Disclosure of Invention

One of the technical problems to be solved by the invention is to provide a fire grate, which can effectively solve the problems that the inner core structure is complex and the assembly difficulty of the inner core and the inner shell is increased due to the fact that the inner core and the inner shell are matched to form a blind hole for separating a light fire hole and a dense fire hole in the existing fire grate, simplify the structure of the fire grate, and reduce the processing and assembly difficulty of the fire grate.

The second technical problem to be solved by the invention is to provide the burner which can effectively solve the problems of complex structure and high cost of the burner caused by complex fire row structure and high cost of the existing burner, and reduce the cost of the burner while ensuring the combustion stability of the burner.

The third technical problem to be solved by the invention is to provide the gas heating equipment, which can effectively solve the problems of the prior gas heating equipment that the structure complexity of the gas heating equipment is increased and the cost is high due to the complex structure of the burner and the high cost, and reduce the cost of the gas heating equipment while ensuring the operation stability of the gas heating equipment.

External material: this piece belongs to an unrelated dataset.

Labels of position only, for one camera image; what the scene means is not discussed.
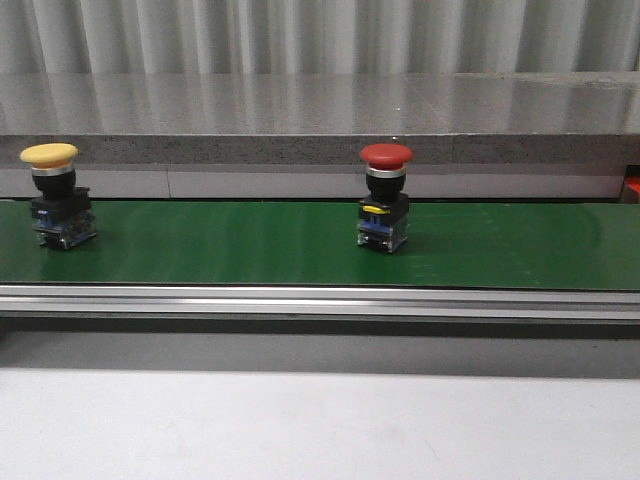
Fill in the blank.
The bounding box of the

The first technical problem is solved by the following technical scheme:

A fire grate, comprising:

The inner shell comprises two inner shell parts which are oppositely arranged along a first direction, an injection channel and a first premixing cavity are formed around the two inner shell parts, the upper opening of the first premixing cavity is arranged, the lower end of the first premixing cavity is communicated with the first injection channel, the upper end of the inner shell part forms a vertically arranged rectifying plate part, and the upper end of the rectifying plate part is outwards folded to form a fire plate part;

the inner core is vertically inserted into the first premixing cavity and divides the first premixing cavity into at least two first flow channels, each first flow channel is positioned between one rectifying plate part and the outer side wall of the inner core, and a first fire hole is formed at the upper port of each first flow channel;

the outer shell is sleeved on the outer side of the inner shell and is respectively surrounded with the two inner shells to form a second premixing cavity, the second premixing cavity is communicated with the injection channel, the air-fuel ratio of mixed gas in the first premixing cavity is different from that of the mixed gas in the second premixing cavity, a second fire hole is formed between the outer end of the fire plate part and the inner wall of the outer shell, and the second fire hole is communicated with the upper end of the second premixing cavity.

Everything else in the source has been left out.